**Work to be completed**
Nothing but the lines from the start of the records below through the line that has "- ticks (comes" should appear, each exactly as given.
___
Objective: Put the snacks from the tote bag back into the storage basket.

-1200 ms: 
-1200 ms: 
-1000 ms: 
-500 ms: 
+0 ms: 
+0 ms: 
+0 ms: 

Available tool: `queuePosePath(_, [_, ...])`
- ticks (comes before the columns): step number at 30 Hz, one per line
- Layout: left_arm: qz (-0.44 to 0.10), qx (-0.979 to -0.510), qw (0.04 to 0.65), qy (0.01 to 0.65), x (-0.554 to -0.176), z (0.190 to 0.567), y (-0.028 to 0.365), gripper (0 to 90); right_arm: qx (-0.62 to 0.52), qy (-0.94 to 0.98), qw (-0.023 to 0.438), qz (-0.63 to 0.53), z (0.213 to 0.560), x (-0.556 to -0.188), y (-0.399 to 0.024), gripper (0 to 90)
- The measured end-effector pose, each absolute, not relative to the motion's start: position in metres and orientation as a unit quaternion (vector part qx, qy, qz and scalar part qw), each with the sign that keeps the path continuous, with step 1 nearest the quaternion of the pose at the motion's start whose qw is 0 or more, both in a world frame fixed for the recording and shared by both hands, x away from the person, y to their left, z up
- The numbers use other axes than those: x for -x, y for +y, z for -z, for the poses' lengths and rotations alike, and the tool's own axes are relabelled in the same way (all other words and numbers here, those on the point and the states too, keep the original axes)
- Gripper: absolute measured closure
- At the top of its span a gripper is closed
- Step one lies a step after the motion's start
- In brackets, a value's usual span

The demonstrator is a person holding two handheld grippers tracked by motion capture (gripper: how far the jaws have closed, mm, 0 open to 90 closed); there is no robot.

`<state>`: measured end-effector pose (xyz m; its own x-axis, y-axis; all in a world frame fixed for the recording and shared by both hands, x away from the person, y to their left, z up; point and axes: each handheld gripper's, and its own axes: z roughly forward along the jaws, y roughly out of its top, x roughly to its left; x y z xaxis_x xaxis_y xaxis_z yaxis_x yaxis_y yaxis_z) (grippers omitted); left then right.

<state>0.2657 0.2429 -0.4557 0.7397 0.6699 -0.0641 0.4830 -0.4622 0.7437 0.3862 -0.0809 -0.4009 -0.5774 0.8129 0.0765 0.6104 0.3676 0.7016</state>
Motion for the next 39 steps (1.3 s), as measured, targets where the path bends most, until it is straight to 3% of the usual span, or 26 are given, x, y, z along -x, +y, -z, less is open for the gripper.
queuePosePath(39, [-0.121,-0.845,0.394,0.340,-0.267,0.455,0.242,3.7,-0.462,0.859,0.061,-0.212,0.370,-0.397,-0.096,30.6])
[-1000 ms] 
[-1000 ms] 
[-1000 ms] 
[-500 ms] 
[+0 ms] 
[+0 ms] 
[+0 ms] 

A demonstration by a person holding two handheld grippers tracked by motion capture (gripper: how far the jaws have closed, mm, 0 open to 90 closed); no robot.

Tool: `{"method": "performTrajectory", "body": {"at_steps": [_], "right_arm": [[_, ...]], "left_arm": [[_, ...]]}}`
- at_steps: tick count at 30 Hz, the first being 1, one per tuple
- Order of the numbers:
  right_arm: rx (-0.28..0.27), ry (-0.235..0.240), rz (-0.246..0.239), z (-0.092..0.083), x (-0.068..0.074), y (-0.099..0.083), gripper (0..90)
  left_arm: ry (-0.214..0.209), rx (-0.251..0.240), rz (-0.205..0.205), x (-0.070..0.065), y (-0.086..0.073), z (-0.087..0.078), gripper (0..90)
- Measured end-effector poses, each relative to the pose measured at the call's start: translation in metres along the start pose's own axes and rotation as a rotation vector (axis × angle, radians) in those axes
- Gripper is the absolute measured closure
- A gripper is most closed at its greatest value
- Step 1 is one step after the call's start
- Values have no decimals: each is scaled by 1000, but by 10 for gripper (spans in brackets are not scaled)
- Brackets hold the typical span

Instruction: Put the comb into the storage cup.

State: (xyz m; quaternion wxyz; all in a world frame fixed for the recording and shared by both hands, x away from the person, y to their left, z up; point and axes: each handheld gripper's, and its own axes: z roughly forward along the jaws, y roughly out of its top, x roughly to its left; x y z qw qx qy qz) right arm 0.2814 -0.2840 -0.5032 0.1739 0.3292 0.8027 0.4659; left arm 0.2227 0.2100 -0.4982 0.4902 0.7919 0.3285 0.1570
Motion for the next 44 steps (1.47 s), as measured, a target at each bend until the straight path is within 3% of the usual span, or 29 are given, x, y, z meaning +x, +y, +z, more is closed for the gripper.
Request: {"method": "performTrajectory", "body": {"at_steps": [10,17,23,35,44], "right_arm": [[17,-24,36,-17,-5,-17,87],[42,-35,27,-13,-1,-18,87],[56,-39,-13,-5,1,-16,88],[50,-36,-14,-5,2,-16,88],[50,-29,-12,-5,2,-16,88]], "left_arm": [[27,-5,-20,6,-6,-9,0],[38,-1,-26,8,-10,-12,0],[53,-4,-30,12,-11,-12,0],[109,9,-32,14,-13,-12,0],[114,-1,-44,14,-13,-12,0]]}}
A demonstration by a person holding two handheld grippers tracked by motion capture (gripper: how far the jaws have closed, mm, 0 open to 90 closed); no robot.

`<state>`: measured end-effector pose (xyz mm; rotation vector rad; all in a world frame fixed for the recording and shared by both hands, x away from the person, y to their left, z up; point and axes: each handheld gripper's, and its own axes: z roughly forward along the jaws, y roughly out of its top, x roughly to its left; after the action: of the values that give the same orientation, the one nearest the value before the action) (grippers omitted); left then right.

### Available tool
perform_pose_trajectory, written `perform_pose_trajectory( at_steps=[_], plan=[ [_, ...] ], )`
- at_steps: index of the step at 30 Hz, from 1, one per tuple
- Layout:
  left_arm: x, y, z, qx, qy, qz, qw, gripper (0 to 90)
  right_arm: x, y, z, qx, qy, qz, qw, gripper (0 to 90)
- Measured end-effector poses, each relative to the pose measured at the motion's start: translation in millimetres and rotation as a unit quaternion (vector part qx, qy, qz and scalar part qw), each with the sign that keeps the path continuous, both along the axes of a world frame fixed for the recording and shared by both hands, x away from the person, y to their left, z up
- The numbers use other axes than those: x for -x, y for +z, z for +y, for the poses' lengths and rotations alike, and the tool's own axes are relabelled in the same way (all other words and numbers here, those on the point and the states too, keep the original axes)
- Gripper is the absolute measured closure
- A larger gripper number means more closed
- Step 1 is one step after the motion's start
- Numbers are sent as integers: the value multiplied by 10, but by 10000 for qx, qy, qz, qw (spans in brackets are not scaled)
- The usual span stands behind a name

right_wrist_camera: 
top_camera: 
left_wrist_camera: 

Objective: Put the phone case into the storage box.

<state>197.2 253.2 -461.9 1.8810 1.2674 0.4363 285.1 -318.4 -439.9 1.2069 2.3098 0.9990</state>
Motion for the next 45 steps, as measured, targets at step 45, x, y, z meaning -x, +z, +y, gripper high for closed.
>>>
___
**Task result**
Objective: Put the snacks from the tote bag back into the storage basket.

-1200 ms: 
-1200 ms: 
-1000 ms: 
-500 ms: 
+0 ms: 
+0 ms: 
+0 ms: 

Available tool: `queuePosePath(_, [_, ...])`
- ticks (comes before the columns): step number at 30 Hz, one per line

The required output has now been supplied.